- Problem
Using the entries that follow, write out the line containing "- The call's", the line containing "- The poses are", and every line between them, exactly and nothing else.

- The records
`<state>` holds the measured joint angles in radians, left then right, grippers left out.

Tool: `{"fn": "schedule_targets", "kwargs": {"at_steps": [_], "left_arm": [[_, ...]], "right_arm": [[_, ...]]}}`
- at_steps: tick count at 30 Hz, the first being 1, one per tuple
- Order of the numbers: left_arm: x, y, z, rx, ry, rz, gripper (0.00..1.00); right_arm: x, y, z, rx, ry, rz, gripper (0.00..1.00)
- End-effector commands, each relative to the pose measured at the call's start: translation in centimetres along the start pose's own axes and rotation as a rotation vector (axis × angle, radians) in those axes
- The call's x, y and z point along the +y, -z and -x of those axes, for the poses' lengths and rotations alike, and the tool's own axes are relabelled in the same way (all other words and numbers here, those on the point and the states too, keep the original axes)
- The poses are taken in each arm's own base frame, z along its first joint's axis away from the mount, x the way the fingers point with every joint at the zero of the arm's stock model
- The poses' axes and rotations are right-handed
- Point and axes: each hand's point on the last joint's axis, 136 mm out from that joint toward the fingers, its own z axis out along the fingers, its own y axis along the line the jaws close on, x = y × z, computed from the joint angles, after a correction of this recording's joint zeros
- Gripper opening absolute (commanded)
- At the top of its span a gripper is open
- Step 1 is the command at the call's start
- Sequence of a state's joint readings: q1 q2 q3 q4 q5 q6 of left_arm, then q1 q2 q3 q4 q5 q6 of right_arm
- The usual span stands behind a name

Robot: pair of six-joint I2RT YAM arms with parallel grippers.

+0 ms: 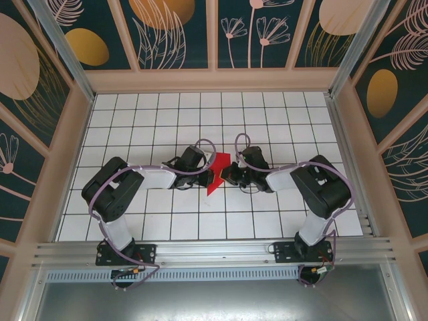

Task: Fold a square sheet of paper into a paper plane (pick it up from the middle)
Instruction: Third fold the triangle at the center of the table.

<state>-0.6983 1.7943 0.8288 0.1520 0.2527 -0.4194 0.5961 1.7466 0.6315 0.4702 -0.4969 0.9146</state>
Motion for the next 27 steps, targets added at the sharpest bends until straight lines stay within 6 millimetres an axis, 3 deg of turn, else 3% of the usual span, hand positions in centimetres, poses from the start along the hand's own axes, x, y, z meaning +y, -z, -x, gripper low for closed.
{"fn": "schedule_targets", "kwargs": {"at_steps": [1,6,12,15,19,27], "left_arm": [[1.5,-0.7,-2.7,0.098,0.005,0.043,0.00],[1.6,-0.7,-2.8,0.103,0.002,0.048,0.00],[1.7,-0.7,-2.9,0.106,0.001,0.050,0.00],[1.6,-0.7,-3.0,0.107,0.003,0.049,0.00],[1.6,-0.7,-2.8,0.105,0.002,0.046,0.00],[1.6,-0.7,-3.0,0.110,0.001,0.046,0.00]], "right_arm": [[-2.0,-0.5,-0.3,0.001,0.001,-0.051,0.00],[-2.5,-0.5,-0.5,0.016,-0.002,-0.069,0.00],[1.0,1.7,1.6,-0.032,0.045,0.015,0.00],[2.0,1.8,1.6,-0.022,0.066,0.048,0.00],[1.0,1.7,2.6,-0.035,0.042,0.040,0.00],[-2.5,0.5,2.2,-0.032,-0.006,-0.052,0.00]]}}
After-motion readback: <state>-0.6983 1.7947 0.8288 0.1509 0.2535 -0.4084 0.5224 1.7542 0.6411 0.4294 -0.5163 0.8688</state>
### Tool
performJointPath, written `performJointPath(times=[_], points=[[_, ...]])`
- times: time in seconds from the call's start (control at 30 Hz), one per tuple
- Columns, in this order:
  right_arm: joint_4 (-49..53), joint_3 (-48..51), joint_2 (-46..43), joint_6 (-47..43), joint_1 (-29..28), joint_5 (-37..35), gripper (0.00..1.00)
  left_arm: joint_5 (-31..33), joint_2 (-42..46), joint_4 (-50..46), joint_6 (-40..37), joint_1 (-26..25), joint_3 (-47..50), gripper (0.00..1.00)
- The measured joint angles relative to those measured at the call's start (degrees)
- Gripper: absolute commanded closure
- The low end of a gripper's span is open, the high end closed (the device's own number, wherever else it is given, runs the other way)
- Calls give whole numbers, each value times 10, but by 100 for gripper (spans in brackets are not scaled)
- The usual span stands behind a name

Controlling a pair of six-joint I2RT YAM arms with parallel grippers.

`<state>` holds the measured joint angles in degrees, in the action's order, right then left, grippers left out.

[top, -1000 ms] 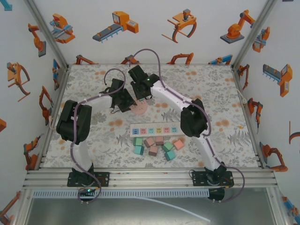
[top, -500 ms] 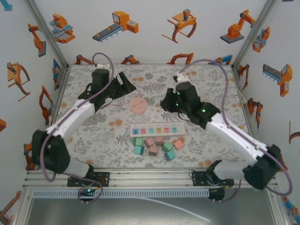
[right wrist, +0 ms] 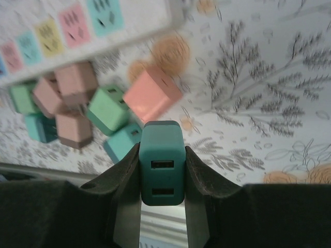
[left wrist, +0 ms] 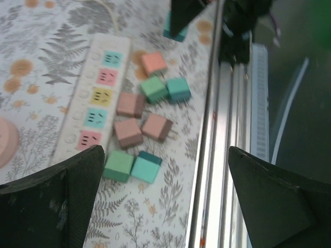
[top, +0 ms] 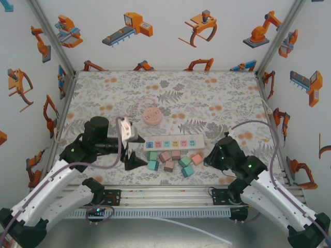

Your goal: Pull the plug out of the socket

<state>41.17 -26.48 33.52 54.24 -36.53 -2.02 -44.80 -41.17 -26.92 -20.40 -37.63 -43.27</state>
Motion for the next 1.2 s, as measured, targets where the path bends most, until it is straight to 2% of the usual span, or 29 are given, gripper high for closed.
performJointPath(times=[0.1, 0.27, 0.47, 0.57, 0.63, 0.77, 0.9, 1.07, 1.13, 1.2], points=[[2, 31, 11, -12, 0, 61, 92, -17, 49, -36, -79, -6, 36, 3], [-47, 62, 70, -42, 0, 138, 87, -33, 31, -53, -135, -6, 40, 3], [-189, 91, 125, -46, 0, 195, 63, -30, 22, -47, -144, -6, 62, 3], [-199, 90, 145, -58, 0, 184, 49, -13, 47, -19, -125, -6, 97, 3], [-186, 82, 148, -67, 1, 175, 46, 7, 70, 8, -106, -6, 122, 3], [-135, 48, 140, -100, 0, 133, 42, 86, 105, 56, -57, -7, 153, 3], [-68, -17, 129, -142, 0, 56, 28, 206, 133, 89, 15, -7, 154, 3], [-66, -96, 123, -218, 13, -124, 14, 415, 165, 159, 79, 2, 170, 3], [-102, -100, 135, -254, 47, -197, 11, 487, 152, 203, 103, 25, 189, 3], [-145, -99, 159, -281, 100, -251, 11, 542, 113, 245, 129, 70, 205, 3]])
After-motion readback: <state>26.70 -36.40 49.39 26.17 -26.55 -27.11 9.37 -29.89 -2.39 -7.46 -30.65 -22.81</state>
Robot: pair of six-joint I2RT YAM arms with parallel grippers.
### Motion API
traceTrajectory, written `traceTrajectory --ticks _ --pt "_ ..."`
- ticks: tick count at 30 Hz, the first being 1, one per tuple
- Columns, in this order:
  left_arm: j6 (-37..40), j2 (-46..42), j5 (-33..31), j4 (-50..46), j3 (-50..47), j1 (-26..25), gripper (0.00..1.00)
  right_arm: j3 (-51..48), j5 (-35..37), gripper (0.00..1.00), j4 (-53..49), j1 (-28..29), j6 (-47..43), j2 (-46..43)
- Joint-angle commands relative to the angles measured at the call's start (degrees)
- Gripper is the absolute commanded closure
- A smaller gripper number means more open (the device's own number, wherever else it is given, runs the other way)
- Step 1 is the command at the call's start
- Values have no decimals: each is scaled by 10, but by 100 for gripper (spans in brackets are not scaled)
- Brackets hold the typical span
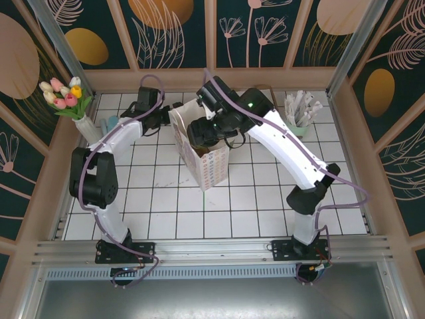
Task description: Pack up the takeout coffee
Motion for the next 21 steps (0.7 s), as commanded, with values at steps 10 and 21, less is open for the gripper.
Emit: traceTrajectory --ticks 10,21 --pt "-45 -284 -164 -38 -71 -1 1 -24 -15 27 19 -4 -21 4" --pt "-159 -461 58 6 -159 -3 2 -34 -18 27 28 -6 -27 3"
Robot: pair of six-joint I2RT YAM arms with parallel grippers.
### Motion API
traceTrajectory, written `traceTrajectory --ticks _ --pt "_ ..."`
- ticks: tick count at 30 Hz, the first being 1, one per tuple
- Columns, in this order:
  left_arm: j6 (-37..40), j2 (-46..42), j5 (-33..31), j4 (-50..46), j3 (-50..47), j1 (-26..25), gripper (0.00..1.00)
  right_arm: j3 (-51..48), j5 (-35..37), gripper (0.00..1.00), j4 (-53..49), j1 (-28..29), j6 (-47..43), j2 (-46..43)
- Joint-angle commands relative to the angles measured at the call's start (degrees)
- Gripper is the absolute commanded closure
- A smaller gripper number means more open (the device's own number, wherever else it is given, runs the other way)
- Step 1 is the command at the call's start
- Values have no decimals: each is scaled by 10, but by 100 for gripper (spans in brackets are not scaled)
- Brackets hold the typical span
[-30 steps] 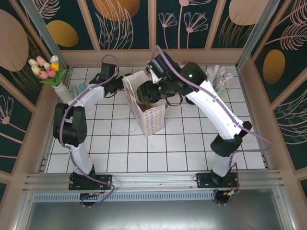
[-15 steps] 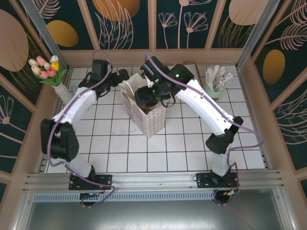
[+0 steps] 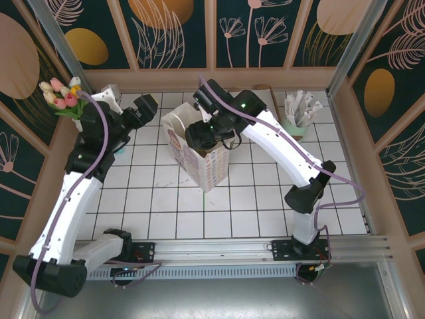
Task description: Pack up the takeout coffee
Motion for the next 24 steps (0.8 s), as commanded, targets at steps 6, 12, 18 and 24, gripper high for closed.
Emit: traceTrajectory --ticks 6,12,18,24 --pt "-91 -72 121 -2 -23 -18 5 -13 7 27 4 -3 -10 -5" --pt "-73 -44 97 -67 16 -109 10 -8 13 26 -2 -3 -14 4" --pt "-70 -26 68 -64 12 -132 13 7 7 26 -4 -3 -17 13" --pt "-71 -2 108 -19 3 -141 16 13 3 26 -6 -2 -19 17"
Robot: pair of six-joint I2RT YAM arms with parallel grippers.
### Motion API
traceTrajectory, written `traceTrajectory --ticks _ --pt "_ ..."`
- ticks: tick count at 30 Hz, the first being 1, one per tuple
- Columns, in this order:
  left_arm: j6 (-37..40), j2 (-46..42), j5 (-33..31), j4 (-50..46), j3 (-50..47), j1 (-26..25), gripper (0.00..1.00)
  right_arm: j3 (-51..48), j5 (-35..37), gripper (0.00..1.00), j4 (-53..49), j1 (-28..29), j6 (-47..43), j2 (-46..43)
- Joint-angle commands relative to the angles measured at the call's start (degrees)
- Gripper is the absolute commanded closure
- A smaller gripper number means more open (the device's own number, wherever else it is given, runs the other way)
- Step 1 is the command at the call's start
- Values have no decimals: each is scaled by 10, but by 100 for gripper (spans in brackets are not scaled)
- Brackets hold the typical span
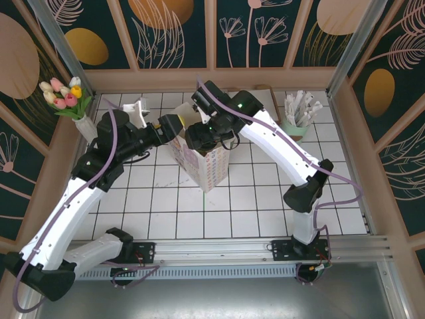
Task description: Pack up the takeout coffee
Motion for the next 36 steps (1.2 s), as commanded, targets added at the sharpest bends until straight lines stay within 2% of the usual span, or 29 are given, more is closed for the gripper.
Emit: traceTrajectory --ticks 1,5,11,21,24,28,36 --pt "5 9 15 26 2 -4 16 20 1 26 -7 -2 -15 9" --pt "24 27 20 5 17 -4 18 22 -1 26 -6 -2 -17 10" --pt "45 41 -40 -40 35 -4 24 35 -6 26 -11 -2 -20 13" --pt "42 34 -61 -48 15 -3 87 23 -8 27 5 -2 -3 -8" --pt "48 31 -66 -63 14 -4 100 9 -1 26 12 -4 5 -6" --pt "49 14 -82 -75 1 -4 100 5 5 27 24 -9 17 -4" --pt "55 -10 -74 -79 -20 -4 100 -4 -16 27 61 -24 32 11"
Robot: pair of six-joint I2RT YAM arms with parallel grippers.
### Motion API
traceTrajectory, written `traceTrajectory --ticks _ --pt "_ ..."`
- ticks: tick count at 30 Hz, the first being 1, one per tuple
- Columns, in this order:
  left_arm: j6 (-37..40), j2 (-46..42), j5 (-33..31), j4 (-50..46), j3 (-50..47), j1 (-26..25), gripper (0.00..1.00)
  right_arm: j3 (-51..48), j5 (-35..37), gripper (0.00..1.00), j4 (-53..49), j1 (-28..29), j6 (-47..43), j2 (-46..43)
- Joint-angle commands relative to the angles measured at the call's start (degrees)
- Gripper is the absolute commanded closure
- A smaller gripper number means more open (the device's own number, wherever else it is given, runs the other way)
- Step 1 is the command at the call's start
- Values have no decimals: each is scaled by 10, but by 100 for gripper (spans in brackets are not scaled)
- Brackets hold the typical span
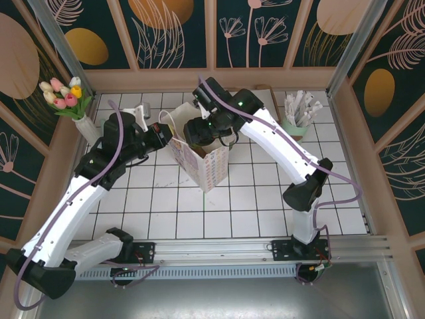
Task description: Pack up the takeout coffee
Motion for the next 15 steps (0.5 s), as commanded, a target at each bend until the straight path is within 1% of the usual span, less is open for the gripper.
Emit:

- Answer space
- The call's x, y and z point along the +y, -z and -x of those axes, for the poses' lengths and rotations alike, and the tool's own axes are relabelled in the same way (all other words and numbers here, those on the point and the states too, keep the original axes)
- The poses are taken in each arm's own base frame, z along its first joint's axis away from the mount, x the way the fingers point with every joint at the zero of the arm's stock model

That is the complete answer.